Assignment —
Report the number of lines in the data below where the string "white" shows up, and only that number.
Data supplied Block Start
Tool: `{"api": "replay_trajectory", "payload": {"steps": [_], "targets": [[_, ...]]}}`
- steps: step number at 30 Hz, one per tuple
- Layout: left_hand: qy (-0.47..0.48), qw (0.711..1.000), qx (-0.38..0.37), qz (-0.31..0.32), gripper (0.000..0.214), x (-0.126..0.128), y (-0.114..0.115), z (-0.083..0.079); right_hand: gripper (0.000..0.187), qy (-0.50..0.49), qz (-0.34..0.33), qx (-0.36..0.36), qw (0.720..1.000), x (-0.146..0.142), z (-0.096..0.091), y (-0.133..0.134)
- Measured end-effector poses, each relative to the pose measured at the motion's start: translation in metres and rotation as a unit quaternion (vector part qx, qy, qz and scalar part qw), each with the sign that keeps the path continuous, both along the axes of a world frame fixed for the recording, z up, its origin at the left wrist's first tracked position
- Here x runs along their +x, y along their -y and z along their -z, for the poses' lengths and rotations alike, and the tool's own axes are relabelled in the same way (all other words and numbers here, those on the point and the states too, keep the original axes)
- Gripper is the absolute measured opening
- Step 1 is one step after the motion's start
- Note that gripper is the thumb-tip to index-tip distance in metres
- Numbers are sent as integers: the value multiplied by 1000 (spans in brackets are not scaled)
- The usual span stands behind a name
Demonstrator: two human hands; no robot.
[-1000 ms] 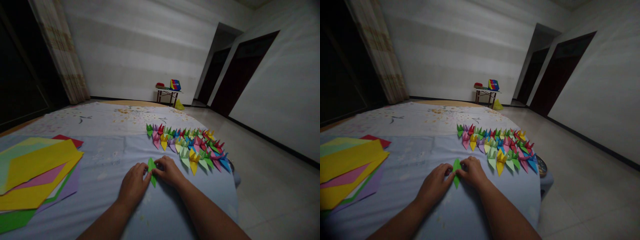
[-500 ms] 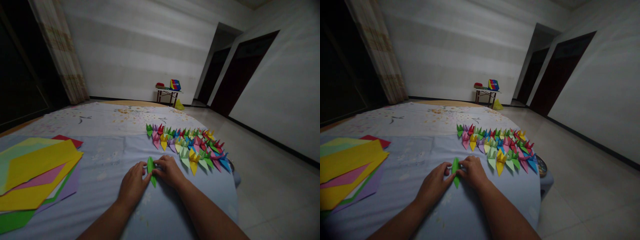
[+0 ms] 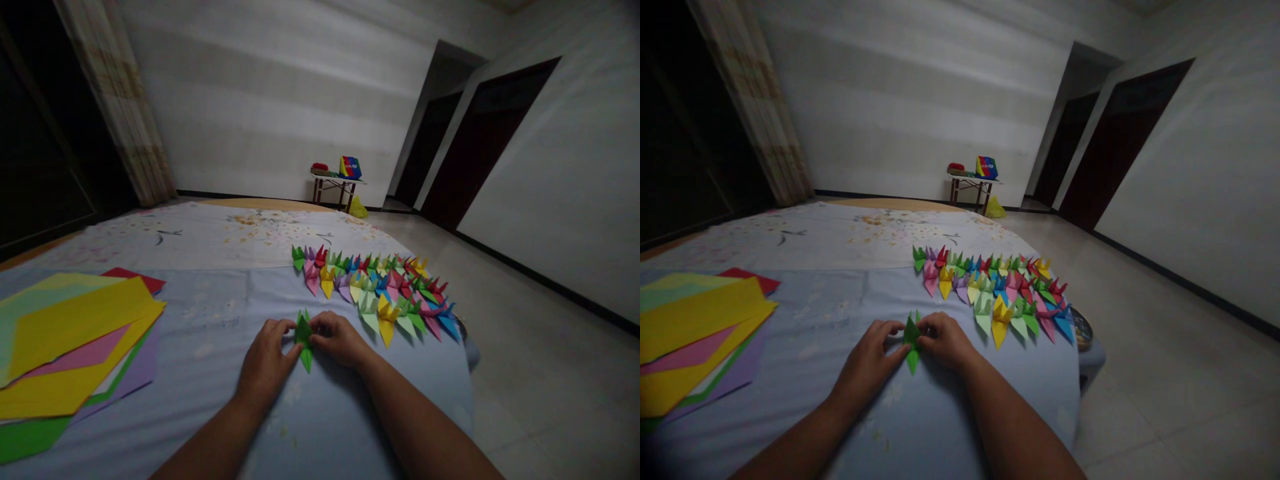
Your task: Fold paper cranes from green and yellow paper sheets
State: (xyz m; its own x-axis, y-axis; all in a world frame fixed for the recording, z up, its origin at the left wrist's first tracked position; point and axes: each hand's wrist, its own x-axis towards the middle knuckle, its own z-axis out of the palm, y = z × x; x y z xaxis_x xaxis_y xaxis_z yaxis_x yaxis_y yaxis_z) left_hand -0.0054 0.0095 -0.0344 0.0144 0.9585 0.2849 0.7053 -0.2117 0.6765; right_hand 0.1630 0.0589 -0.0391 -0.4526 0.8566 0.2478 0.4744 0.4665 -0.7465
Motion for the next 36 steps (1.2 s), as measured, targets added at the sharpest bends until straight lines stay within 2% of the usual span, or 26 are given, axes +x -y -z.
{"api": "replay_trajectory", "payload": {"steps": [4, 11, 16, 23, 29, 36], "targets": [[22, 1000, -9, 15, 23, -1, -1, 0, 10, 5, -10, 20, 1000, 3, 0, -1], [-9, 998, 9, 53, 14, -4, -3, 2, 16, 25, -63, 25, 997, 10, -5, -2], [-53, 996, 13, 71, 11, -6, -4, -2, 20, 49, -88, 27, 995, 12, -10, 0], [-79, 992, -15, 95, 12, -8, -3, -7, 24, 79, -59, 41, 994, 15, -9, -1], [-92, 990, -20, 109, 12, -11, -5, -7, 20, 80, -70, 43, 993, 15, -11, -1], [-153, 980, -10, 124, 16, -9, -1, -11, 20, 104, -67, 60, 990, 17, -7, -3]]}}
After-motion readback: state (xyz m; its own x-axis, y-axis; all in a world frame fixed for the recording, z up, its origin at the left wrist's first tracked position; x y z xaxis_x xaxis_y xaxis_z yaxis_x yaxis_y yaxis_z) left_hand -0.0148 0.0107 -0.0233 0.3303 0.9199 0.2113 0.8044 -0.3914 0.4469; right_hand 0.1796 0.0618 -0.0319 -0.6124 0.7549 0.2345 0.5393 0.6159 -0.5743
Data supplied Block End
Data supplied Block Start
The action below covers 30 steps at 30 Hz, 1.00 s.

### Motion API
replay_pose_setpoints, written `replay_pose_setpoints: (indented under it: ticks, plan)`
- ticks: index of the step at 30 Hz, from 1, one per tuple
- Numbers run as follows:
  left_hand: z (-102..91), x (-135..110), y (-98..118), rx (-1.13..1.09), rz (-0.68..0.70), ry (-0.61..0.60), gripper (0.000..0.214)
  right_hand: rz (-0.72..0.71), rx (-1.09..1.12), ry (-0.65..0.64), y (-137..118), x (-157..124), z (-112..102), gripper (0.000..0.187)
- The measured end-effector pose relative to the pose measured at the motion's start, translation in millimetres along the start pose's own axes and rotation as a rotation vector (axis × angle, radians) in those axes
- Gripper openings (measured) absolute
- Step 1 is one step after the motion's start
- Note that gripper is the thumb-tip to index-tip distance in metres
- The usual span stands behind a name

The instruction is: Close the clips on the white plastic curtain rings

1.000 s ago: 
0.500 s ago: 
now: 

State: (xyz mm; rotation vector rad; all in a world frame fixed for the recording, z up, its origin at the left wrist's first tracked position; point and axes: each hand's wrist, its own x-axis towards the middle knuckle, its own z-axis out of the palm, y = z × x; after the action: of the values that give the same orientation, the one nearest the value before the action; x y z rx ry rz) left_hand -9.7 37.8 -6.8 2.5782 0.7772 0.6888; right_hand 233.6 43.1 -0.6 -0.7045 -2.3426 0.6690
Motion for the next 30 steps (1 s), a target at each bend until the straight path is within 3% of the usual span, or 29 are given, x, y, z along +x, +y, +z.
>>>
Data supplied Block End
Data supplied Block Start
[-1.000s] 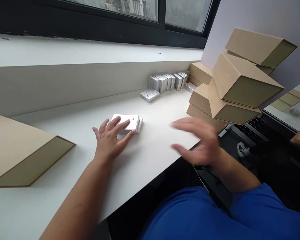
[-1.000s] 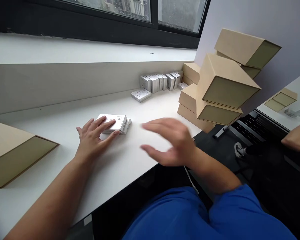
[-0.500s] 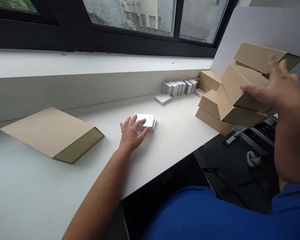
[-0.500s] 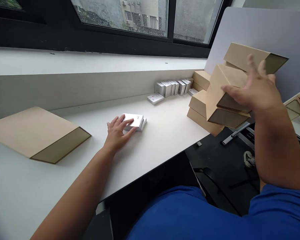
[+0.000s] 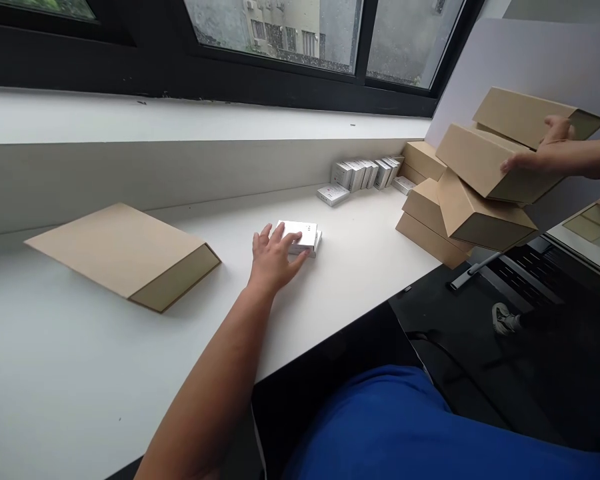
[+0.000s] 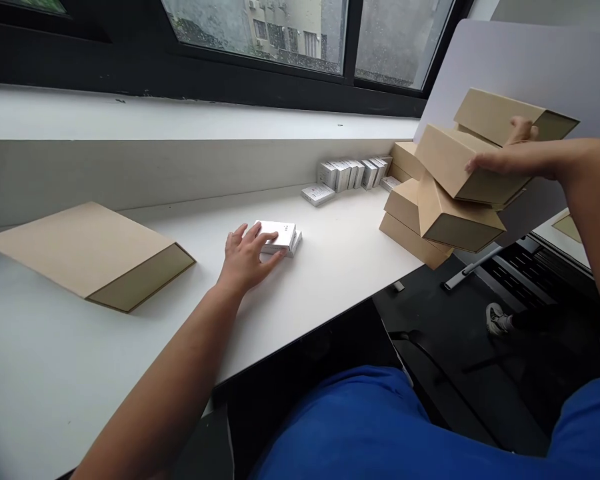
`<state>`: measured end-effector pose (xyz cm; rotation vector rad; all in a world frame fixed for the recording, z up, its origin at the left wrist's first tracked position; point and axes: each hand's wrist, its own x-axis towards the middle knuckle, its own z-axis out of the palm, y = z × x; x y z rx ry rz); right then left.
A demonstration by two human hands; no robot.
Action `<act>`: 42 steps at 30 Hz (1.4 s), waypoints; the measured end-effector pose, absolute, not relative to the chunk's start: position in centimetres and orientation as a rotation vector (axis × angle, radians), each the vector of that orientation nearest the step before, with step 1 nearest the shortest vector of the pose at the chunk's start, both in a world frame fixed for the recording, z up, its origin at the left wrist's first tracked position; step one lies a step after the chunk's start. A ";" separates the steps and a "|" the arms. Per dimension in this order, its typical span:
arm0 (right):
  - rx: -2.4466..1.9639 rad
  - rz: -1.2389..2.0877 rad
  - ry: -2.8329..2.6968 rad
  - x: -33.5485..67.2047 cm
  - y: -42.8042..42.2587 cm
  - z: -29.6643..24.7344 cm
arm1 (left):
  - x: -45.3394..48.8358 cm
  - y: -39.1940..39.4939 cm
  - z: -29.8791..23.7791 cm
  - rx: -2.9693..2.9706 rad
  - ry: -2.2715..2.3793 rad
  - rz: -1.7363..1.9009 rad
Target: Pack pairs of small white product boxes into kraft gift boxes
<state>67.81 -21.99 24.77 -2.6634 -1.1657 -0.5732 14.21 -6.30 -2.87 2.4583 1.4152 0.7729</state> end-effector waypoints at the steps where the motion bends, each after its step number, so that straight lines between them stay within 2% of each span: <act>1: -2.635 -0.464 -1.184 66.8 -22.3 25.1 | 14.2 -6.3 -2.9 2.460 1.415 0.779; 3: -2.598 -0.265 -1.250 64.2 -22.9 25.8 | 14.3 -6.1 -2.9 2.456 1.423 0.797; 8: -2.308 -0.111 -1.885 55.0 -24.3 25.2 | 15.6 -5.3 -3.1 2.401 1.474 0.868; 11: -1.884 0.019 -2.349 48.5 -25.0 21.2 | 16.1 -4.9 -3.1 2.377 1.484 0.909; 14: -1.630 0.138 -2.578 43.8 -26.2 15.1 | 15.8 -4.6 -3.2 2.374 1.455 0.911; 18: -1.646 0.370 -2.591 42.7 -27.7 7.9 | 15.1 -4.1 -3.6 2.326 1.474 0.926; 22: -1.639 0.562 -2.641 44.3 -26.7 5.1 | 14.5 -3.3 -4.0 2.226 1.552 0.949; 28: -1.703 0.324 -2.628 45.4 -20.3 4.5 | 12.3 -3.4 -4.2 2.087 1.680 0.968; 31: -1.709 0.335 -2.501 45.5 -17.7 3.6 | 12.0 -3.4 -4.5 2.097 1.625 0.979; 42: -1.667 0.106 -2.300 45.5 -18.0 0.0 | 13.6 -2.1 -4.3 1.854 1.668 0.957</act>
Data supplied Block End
Task result —
2